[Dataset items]
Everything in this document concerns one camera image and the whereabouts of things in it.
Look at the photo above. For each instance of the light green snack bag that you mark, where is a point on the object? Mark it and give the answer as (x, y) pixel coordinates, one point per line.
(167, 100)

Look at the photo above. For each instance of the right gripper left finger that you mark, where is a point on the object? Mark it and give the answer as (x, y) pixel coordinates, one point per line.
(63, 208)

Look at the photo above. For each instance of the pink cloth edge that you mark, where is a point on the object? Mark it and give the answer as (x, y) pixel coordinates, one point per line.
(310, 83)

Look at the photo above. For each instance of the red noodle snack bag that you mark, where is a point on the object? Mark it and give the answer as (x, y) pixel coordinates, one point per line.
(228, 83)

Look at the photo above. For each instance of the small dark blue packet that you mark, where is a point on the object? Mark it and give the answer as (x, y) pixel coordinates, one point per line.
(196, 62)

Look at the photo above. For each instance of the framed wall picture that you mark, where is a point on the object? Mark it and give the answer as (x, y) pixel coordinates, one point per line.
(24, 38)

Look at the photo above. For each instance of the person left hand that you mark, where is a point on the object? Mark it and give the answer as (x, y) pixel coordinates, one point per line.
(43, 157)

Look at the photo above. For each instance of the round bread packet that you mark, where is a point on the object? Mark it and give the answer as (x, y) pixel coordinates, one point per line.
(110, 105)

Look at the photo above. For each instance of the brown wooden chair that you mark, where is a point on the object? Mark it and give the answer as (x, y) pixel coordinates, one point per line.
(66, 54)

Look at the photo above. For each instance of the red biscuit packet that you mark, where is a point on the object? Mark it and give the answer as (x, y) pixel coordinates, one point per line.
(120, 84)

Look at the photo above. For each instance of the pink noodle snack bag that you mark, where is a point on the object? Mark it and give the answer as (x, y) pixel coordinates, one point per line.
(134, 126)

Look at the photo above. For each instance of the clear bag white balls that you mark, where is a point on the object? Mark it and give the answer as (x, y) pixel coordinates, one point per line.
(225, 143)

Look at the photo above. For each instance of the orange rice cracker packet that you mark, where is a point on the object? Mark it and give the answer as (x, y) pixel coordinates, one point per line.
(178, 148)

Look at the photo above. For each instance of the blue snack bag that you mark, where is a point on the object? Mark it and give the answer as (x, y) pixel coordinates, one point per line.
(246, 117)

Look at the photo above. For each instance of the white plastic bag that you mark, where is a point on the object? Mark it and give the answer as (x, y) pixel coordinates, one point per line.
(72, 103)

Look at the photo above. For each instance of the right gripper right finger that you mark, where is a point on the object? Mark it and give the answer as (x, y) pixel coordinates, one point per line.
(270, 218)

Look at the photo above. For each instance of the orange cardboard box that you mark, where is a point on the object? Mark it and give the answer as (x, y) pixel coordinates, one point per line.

**DESCRIPTION OF THE TASK:** In full and without alteration, copy the entries.

**OUTPUT:**
Everything in this document concerns one camera image and the whereabouts of things in it.
Look at the photo above. For each instance of the light green snack bag that you mark, where is a point on the object? Mark it and give the answer as (x, y) pixel coordinates, one point per line.
(167, 100)

Look at the photo above. For each instance of the right gripper left finger that you mark, where is a point on the object? Mark it and give the answer as (x, y) pixel coordinates, one point per line.
(63, 208)

Look at the photo above. For each instance of the pink cloth edge that you mark, where is a point on the object? Mark it and give the answer as (x, y) pixel coordinates, one point per line.
(310, 83)

Look at the photo above. For each instance of the red noodle snack bag that you mark, where is a point on the object? Mark it and give the answer as (x, y) pixel coordinates, one point per line.
(228, 83)

Look at the photo above. For each instance of the small dark blue packet that you mark, where is a point on the object? Mark it and give the answer as (x, y) pixel coordinates, one point per line.
(196, 62)

Look at the photo above. For each instance of the framed wall picture that you mark, where is a point on the object? Mark it and give the answer as (x, y) pixel coordinates, one point per line.
(24, 38)

Look at the photo above. For each instance of the person left hand that you mark, where is a point on the object? Mark it and give the answer as (x, y) pixel coordinates, one point per line.
(43, 157)

Look at the photo above. For each instance of the round bread packet that you mark, where is a point on the object? Mark it and give the answer as (x, y) pixel coordinates, one point per line.
(110, 105)

Look at the photo above. For each instance of the brown wooden chair that you mark, where is a point on the object? Mark it and give the answer as (x, y) pixel coordinates, one point per line.
(66, 54)

Look at the photo above. For each instance of the red biscuit packet that you mark, where is a point on the object? Mark it and give the answer as (x, y) pixel coordinates, one point per line.
(120, 84)

Look at the photo above. For each instance of the pink noodle snack bag that you mark, where is a point on the object? Mark it and give the answer as (x, y) pixel coordinates, one point per line.
(134, 126)

Look at the photo above. For each instance of the clear bag white balls that you mark, where is a point on the object? Mark it and give the answer as (x, y) pixel coordinates, one point per line.
(225, 143)

Look at the photo above. For each instance of the orange rice cracker packet that you mark, where is a point on the object? Mark it and give the answer as (x, y) pixel coordinates, one point per line.
(178, 148)

Look at the photo above. For each instance of the blue snack bag that you mark, where is a point on the object? Mark it and give the answer as (x, y) pixel coordinates, one point per line.
(246, 117)

Look at the photo above. For each instance of the white plastic bag that you mark, where is a point on the object? Mark it and give the answer as (x, y) pixel coordinates, one point per line.
(72, 103)

Look at the photo above. For each instance of the right gripper right finger that you mark, where is a point on the object? Mark it and give the answer as (x, y) pixel coordinates, one point per line.
(270, 218)

Look at the photo above. For each instance of the orange cardboard box that you mark, where is a point on the object? Mark it and give the answer as (x, y) pixel coordinates, one point per line.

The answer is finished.